- [DATA SUPPLIED]

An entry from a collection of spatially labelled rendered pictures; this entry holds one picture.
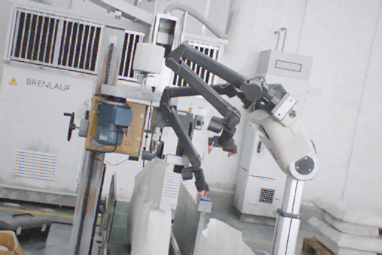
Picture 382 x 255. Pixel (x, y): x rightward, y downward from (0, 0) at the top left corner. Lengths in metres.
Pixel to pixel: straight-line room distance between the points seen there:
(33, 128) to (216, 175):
--
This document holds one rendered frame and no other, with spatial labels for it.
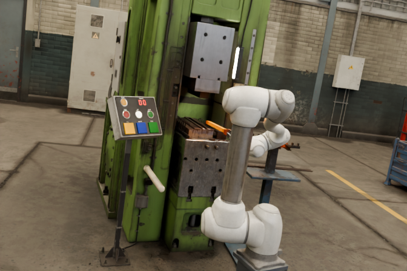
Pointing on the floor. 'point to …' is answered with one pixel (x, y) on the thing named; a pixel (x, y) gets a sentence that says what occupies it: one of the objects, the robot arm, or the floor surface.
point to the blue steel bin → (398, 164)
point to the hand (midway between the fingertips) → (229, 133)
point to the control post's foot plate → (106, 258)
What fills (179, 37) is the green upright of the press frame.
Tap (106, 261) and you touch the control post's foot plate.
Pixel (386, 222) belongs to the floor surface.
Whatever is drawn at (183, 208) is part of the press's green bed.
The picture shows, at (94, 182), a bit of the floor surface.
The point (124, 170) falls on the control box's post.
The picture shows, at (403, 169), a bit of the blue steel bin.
--
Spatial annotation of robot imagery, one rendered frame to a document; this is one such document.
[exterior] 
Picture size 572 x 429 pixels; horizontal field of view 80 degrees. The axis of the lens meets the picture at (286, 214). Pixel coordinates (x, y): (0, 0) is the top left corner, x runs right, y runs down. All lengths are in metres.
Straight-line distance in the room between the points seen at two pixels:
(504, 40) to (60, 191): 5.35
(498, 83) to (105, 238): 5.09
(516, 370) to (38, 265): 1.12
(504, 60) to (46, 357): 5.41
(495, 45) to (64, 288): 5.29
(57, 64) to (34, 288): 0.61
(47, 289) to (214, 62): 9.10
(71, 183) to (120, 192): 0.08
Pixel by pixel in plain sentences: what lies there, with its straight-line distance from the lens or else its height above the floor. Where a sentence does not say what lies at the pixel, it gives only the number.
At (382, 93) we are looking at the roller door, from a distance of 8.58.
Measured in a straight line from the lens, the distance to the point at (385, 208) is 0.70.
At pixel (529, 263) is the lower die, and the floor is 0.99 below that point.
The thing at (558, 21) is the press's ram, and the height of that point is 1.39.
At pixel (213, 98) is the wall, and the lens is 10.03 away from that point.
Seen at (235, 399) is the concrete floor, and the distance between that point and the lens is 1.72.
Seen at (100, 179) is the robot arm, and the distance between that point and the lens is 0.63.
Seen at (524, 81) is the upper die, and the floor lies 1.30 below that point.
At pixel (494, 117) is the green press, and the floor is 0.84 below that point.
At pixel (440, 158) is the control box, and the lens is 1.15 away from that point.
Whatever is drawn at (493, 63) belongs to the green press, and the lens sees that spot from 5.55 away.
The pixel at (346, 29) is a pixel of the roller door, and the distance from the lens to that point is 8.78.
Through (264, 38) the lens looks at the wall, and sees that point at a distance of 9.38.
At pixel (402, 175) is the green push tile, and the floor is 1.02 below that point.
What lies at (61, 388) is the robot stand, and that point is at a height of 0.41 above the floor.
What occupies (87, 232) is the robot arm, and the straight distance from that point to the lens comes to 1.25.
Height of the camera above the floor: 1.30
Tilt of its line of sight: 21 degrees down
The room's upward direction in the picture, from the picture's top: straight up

- [WHAT TO PRODUCE]
Scan the material above for lines holding "surface" and copy each of them.

- [ANSWER FOR THIS EXERCISE]
Pointing on the floor. 'point to …' is answered with one pixel (x, y) on the thing named; a pixel (x, y) gets a sentence that says what occupies it: one of the objects, the robot arm, or the floor surface.
Pixel (386, 222) belongs to the floor surface.
The picture shows, at (94, 182), a bit of the floor surface.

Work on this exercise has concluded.